## WHAT TO DO
What is the number of lines in these records with "please" in them? Answer with that number only.
*** MATERIAL PROVIDED ***
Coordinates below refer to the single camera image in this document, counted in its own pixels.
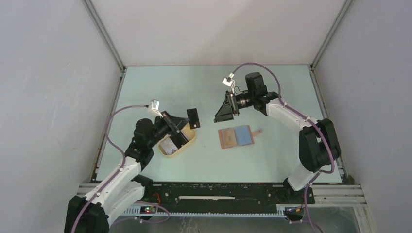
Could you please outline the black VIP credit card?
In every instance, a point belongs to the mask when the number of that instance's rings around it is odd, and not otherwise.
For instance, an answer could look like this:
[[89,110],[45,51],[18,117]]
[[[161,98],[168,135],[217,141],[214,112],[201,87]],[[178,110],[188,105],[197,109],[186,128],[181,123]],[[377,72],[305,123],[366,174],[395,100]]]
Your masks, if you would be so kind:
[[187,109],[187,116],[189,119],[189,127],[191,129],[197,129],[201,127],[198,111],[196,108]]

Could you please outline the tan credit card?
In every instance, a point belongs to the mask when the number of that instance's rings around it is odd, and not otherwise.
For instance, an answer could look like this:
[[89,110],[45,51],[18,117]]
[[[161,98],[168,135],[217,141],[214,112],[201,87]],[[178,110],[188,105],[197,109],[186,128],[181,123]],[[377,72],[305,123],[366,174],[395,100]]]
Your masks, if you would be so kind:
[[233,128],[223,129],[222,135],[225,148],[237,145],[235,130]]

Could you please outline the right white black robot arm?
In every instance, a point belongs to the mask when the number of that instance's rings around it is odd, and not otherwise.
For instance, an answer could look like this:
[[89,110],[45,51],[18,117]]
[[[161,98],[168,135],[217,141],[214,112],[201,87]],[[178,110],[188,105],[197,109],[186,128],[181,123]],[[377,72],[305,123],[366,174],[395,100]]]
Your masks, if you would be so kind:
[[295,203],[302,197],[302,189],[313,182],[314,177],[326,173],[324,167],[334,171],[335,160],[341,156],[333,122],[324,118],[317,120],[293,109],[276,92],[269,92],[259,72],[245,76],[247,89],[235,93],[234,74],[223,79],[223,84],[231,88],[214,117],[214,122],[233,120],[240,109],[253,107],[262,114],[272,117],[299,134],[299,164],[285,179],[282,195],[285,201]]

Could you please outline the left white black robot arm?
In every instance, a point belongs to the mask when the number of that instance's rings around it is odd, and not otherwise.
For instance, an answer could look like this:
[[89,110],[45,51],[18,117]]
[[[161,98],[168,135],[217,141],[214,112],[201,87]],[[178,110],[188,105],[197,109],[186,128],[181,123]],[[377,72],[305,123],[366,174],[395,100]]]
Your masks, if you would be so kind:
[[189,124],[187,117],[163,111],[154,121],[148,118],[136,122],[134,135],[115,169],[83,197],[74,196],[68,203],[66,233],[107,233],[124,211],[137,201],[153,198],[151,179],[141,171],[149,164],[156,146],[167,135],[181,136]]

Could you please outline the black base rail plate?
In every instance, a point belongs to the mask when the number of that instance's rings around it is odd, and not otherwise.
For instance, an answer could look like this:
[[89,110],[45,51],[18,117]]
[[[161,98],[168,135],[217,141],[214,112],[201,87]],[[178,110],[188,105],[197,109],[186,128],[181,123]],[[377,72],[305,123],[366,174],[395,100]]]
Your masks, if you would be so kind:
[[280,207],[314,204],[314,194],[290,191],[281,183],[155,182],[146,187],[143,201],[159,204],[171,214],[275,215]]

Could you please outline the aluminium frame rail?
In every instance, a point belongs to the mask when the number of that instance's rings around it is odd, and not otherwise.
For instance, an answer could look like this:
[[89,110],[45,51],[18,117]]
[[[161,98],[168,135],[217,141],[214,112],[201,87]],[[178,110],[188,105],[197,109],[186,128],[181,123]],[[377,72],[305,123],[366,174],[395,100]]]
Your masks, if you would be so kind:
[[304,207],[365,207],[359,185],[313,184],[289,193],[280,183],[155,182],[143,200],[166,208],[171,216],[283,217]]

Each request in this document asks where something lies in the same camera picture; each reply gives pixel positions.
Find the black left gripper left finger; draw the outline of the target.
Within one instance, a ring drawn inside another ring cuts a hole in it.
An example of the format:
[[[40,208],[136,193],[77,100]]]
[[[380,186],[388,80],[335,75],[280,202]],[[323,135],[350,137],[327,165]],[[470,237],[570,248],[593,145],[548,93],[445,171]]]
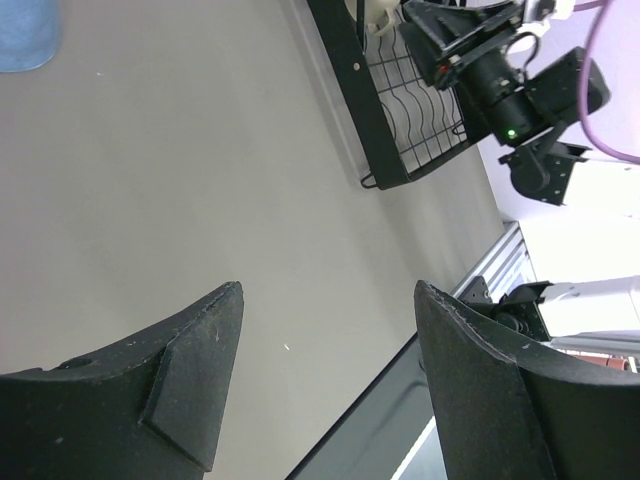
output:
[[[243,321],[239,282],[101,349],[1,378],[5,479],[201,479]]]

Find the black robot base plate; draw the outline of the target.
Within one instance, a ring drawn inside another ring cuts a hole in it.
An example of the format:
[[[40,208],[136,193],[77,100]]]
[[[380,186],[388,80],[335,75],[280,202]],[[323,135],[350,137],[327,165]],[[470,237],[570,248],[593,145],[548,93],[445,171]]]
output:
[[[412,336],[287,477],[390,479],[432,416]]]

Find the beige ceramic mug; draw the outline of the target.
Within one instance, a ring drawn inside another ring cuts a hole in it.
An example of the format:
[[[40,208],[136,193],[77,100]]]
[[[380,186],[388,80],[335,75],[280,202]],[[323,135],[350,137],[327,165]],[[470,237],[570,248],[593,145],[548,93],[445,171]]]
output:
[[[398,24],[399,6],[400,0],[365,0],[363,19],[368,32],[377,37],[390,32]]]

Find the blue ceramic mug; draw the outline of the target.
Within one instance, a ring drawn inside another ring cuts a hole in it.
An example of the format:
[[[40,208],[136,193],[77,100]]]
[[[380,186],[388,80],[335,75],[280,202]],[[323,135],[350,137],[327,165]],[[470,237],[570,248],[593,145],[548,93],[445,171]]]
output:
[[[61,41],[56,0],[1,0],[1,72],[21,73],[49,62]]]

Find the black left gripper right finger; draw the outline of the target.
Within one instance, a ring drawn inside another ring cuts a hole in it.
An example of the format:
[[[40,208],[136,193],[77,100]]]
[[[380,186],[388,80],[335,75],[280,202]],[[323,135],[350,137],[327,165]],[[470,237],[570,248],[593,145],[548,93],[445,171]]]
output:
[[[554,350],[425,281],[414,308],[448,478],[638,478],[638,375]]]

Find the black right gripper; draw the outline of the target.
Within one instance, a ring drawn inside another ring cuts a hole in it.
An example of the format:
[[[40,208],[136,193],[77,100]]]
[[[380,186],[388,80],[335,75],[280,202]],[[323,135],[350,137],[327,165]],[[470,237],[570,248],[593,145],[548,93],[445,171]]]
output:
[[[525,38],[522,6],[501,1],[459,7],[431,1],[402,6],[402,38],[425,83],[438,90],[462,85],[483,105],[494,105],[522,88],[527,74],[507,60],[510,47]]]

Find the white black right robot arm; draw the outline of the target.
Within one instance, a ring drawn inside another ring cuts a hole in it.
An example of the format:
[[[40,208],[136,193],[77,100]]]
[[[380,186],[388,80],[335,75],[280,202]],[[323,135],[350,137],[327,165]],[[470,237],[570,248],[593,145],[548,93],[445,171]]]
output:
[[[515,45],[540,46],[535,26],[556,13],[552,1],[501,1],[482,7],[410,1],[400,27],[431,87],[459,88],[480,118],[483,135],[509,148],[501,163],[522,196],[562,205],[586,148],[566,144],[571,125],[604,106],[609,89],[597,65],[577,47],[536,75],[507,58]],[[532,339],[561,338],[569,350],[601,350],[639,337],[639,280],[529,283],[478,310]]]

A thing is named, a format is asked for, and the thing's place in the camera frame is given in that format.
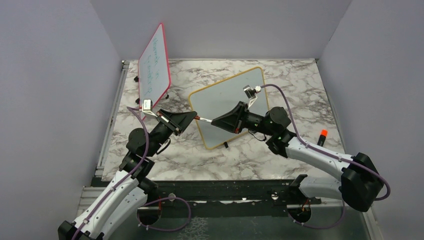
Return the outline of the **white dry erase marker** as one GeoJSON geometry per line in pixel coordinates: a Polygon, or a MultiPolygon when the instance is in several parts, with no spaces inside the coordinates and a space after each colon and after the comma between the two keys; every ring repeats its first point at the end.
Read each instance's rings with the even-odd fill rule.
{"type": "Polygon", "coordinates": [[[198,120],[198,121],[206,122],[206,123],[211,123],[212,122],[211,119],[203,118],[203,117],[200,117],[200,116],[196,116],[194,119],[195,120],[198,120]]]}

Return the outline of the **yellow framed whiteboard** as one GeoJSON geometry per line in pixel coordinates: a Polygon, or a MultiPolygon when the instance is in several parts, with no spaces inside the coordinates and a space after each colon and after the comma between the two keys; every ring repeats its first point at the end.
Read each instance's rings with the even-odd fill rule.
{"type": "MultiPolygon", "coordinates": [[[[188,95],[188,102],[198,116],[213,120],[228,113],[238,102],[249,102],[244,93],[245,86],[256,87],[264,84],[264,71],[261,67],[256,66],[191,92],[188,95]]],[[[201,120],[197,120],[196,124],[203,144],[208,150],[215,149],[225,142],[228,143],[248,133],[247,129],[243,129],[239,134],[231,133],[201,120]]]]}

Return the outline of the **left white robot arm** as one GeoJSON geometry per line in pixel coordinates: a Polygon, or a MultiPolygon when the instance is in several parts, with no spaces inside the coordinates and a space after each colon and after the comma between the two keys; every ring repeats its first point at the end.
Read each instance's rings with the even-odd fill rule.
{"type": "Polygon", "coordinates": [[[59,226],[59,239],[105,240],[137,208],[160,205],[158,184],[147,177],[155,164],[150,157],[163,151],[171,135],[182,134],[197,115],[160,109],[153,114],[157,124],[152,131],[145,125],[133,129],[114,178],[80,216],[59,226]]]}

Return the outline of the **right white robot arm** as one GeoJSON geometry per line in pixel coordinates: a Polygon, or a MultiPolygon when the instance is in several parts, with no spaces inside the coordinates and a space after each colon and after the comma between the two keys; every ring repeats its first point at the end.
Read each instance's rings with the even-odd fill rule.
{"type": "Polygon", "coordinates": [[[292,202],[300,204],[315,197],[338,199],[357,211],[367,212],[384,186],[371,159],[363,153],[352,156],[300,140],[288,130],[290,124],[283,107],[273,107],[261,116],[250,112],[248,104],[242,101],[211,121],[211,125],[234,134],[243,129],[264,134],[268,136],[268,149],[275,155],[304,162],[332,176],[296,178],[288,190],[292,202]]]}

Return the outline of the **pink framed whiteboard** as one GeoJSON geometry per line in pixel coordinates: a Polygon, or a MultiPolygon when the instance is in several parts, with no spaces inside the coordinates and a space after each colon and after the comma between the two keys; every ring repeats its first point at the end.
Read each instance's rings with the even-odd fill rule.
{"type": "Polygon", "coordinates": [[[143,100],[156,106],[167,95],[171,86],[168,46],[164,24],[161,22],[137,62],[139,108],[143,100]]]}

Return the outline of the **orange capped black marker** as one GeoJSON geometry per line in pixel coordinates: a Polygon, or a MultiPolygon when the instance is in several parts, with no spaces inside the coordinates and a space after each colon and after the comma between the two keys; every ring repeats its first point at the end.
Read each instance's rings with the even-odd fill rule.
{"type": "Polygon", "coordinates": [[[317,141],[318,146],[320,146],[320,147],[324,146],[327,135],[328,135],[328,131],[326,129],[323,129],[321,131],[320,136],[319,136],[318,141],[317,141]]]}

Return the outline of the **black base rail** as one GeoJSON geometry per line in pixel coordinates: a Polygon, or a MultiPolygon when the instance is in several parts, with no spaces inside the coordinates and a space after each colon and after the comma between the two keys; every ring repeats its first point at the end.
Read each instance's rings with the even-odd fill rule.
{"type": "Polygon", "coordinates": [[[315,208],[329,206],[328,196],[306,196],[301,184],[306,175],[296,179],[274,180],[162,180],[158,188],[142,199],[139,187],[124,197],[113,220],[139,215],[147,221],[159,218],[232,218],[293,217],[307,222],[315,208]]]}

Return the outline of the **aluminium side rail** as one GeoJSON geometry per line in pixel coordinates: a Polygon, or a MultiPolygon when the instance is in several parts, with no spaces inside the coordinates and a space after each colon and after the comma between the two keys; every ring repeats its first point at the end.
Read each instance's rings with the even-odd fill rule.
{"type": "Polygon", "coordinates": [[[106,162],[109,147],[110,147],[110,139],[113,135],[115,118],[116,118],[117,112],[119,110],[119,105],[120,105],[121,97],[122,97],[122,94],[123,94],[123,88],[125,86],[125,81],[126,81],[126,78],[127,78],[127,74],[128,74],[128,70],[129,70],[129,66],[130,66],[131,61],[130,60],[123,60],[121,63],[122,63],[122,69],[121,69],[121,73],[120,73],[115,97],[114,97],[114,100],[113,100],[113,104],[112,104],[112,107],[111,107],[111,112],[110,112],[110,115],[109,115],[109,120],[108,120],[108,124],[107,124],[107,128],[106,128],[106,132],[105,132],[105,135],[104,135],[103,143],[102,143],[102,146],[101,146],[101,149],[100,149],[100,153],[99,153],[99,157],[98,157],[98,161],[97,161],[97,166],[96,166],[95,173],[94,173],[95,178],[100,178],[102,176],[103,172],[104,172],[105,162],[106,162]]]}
***
## ANSWER BOX
6